Every entry should be repeated exactly as written.

── SOURCE INFORMATION

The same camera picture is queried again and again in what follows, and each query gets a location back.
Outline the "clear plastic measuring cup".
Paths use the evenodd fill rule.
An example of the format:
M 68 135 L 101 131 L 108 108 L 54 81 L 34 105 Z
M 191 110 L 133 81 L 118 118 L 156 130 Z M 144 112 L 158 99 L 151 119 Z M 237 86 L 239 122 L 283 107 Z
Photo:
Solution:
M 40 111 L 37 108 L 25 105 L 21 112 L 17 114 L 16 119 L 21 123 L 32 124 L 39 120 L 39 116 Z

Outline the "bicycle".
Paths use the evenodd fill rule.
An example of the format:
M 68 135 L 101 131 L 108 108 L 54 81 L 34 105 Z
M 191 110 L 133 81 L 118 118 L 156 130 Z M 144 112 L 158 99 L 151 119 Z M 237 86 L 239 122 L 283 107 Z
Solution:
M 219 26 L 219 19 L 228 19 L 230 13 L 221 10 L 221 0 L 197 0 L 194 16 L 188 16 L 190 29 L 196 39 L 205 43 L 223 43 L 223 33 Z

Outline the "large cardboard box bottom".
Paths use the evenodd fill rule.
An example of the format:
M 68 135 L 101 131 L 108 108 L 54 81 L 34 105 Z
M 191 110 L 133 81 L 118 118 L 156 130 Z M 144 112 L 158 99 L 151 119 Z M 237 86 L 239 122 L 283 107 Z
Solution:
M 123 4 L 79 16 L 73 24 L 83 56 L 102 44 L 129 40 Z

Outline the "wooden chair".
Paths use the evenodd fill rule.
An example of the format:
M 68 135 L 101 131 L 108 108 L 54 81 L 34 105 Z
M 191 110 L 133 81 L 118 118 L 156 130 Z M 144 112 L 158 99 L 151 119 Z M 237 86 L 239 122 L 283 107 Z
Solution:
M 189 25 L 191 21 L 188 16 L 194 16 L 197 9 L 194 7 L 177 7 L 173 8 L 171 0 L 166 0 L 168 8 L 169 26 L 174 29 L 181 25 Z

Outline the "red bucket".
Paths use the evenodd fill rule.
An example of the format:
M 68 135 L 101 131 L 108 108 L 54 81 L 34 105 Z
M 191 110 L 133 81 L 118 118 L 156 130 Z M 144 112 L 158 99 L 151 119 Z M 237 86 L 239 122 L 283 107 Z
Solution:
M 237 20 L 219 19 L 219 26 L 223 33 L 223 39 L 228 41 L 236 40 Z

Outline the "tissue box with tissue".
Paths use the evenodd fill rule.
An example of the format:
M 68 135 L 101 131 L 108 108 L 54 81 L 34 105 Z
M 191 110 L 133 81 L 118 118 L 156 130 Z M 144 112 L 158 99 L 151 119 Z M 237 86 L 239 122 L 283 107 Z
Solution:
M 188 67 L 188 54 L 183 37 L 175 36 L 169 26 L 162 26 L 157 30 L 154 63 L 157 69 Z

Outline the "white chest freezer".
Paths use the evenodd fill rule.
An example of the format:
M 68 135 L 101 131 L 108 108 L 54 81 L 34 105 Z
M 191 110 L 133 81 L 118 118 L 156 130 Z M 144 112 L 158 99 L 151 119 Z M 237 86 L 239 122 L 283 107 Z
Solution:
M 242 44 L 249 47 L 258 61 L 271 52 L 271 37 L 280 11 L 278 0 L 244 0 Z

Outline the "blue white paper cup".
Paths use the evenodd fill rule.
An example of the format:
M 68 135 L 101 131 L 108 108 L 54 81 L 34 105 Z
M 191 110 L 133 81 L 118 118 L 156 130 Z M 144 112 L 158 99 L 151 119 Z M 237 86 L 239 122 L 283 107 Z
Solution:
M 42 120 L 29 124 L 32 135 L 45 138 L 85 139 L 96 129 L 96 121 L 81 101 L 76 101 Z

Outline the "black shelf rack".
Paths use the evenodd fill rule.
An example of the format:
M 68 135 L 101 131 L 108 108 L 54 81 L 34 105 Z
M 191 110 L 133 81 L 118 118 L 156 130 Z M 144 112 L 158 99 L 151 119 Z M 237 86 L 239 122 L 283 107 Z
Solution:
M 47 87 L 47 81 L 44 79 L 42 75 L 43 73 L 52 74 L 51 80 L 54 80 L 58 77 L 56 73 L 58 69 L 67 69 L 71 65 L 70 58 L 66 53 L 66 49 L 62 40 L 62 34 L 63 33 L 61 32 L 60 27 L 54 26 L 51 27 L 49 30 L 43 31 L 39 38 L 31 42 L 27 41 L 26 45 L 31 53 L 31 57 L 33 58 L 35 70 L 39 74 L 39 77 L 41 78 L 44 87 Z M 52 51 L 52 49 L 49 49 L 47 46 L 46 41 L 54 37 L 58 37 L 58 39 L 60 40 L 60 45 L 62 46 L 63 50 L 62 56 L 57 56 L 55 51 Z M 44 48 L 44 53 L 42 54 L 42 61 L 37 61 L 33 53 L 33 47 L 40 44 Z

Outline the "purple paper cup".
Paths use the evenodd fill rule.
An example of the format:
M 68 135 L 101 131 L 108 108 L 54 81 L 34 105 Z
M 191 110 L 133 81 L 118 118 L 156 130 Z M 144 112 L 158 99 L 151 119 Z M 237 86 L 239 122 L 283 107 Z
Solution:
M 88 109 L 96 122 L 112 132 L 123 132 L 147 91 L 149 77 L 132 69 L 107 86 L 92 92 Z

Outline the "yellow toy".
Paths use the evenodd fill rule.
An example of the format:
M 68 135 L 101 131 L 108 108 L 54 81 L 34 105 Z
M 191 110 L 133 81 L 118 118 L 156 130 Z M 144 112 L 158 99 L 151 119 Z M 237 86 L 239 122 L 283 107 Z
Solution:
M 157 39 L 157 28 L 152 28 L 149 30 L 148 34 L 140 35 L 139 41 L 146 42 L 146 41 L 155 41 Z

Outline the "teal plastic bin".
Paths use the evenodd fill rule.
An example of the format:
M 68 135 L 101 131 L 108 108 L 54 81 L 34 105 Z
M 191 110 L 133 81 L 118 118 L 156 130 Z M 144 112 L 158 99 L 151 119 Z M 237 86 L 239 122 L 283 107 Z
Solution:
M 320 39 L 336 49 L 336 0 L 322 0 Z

────

_TASK SOLUTION_
The same camera picture is queried again and again in what follows, and each query gets a location back.
Outline the "clear plastic measuring cup".
Paths use the evenodd fill rule.
An example of the format:
M 68 135 L 101 131 L 108 108 L 54 81 L 34 105 Z
M 191 110 L 133 81 L 118 118 L 156 130 Z M 144 112 L 158 99 L 151 119 Z M 237 86 L 239 122 L 283 107 Z
Photo:
Solution:
M 40 111 L 37 108 L 25 105 L 21 112 L 17 114 L 16 119 L 21 123 L 32 124 L 39 120 L 39 116 Z

Outline the "bicycle".
Paths use the evenodd fill rule.
An example of the format:
M 68 135 L 101 131 L 108 108 L 54 81 L 34 105 Z
M 191 110 L 133 81 L 118 118 L 156 130 Z M 144 112 L 158 99 L 151 119 Z M 237 86 L 239 122 L 283 107 Z
Solution:
M 219 26 L 219 19 L 228 19 L 230 13 L 221 10 L 221 0 L 197 0 L 194 16 L 188 16 L 190 29 L 196 39 L 205 43 L 223 43 L 223 33 Z

Outline the "large cardboard box bottom".
Paths use the evenodd fill rule.
An example of the format:
M 68 135 L 101 131 L 108 108 L 54 81 L 34 105 Z
M 191 110 L 133 81 L 118 118 L 156 130 Z M 144 112 L 158 99 L 151 119 Z M 237 86 L 239 122 L 283 107 Z
Solution:
M 123 4 L 79 16 L 73 24 L 83 56 L 102 44 L 129 40 Z

Outline the "wooden chair".
Paths use the evenodd fill rule.
An example of the format:
M 68 135 L 101 131 L 108 108 L 54 81 L 34 105 Z
M 191 110 L 133 81 L 118 118 L 156 130 Z M 144 112 L 158 99 L 151 119 Z M 237 86 L 239 122 L 283 107 Z
Solution:
M 189 25 L 191 21 L 188 16 L 194 16 L 197 9 L 194 7 L 177 7 L 173 8 L 171 0 L 166 0 L 168 8 L 169 26 L 174 29 L 181 25 Z

Outline the "red bucket".
Paths use the evenodd fill rule.
An example of the format:
M 68 135 L 101 131 L 108 108 L 54 81 L 34 105 Z
M 191 110 L 133 81 L 118 118 L 156 130 Z M 144 112 L 158 99 L 151 119 Z M 237 86 L 239 122 L 283 107 Z
Solution:
M 237 20 L 219 19 L 219 26 L 223 33 L 223 39 L 228 41 L 236 40 Z

Outline the "tissue box with tissue".
Paths use the evenodd fill rule.
An example of the format:
M 68 135 L 101 131 L 108 108 L 54 81 L 34 105 Z
M 191 110 L 133 81 L 118 118 L 156 130 Z M 144 112 L 158 99 L 151 119 Z M 237 86 L 239 122 L 283 107 Z
Solution:
M 188 67 L 188 54 L 183 37 L 175 36 L 169 26 L 162 26 L 157 30 L 154 63 L 157 69 Z

Outline the "white chest freezer".
Paths use the evenodd fill rule.
An example of the format:
M 68 135 L 101 131 L 108 108 L 54 81 L 34 105 Z
M 191 110 L 133 81 L 118 118 L 156 130 Z M 144 112 L 158 99 L 151 119 Z M 237 86 L 239 122 L 283 107 Z
Solution:
M 242 44 L 249 47 L 258 61 L 271 52 L 271 37 L 280 11 L 278 0 L 244 0 Z

Outline the "blue white paper cup".
Paths use the evenodd fill rule.
An example of the format:
M 68 135 L 101 131 L 108 108 L 54 81 L 34 105 Z
M 191 110 L 133 81 L 118 118 L 156 130 Z M 144 112 L 158 99 L 151 119 Z M 237 86 L 239 122 L 283 107 Z
Solution:
M 42 120 L 29 124 L 32 135 L 45 138 L 85 139 L 96 129 L 96 121 L 81 101 L 76 101 Z

Outline the "black shelf rack".
Paths use the evenodd fill rule.
An example of the format:
M 68 135 L 101 131 L 108 108 L 54 81 L 34 105 Z
M 191 110 L 133 81 L 118 118 L 156 130 Z M 144 112 L 158 99 L 151 119 Z M 237 86 L 239 122 L 283 107 Z
Solution:
M 47 87 L 47 81 L 44 79 L 42 75 L 43 73 L 52 74 L 51 80 L 54 80 L 58 77 L 56 73 L 58 69 L 67 69 L 71 65 L 70 58 L 66 53 L 66 49 L 62 40 L 62 34 L 63 33 L 61 32 L 60 27 L 54 26 L 51 27 L 49 30 L 43 31 L 39 38 L 31 42 L 27 41 L 26 45 L 31 53 L 31 57 L 33 58 L 35 70 L 39 74 L 39 77 L 41 78 L 44 87 Z M 52 51 L 52 49 L 49 49 L 47 46 L 46 41 L 54 37 L 58 37 L 58 39 L 60 40 L 60 45 L 62 46 L 63 50 L 62 56 L 57 56 L 55 51 Z M 44 48 L 44 53 L 42 54 L 42 61 L 37 61 L 33 53 L 33 47 L 40 44 Z

Outline the "purple paper cup".
Paths use the evenodd fill rule.
An example of the format:
M 68 135 L 101 131 L 108 108 L 54 81 L 34 105 Z
M 191 110 L 133 81 L 118 118 L 156 130 Z M 144 112 L 158 99 L 151 119 Z M 237 86 L 239 122 L 283 107 Z
Solution:
M 88 109 L 96 122 L 112 132 L 123 132 L 147 91 L 149 77 L 132 69 L 107 86 L 92 92 Z

Outline the "yellow toy".
Paths use the evenodd fill rule.
An example of the format:
M 68 135 L 101 131 L 108 108 L 54 81 L 34 105 Z
M 191 110 L 133 81 L 118 118 L 156 130 Z M 144 112 L 158 99 L 151 119 Z M 237 86 L 239 122 L 283 107 Z
Solution:
M 157 39 L 157 28 L 152 28 L 149 30 L 148 34 L 140 35 L 139 41 L 146 42 L 146 41 L 155 41 Z

Outline the "teal plastic bin".
Paths use the evenodd fill rule.
An example of the format:
M 68 135 L 101 131 L 108 108 L 54 81 L 34 105 Z
M 191 110 L 133 81 L 118 118 L 156 130 Z M 144 112 L 158 99 L 151 119 Z M 237 86 L 239 122 L 283 107 Z
Solution:
M 320 39 L 336 49 L 336 0 L 322 0 Z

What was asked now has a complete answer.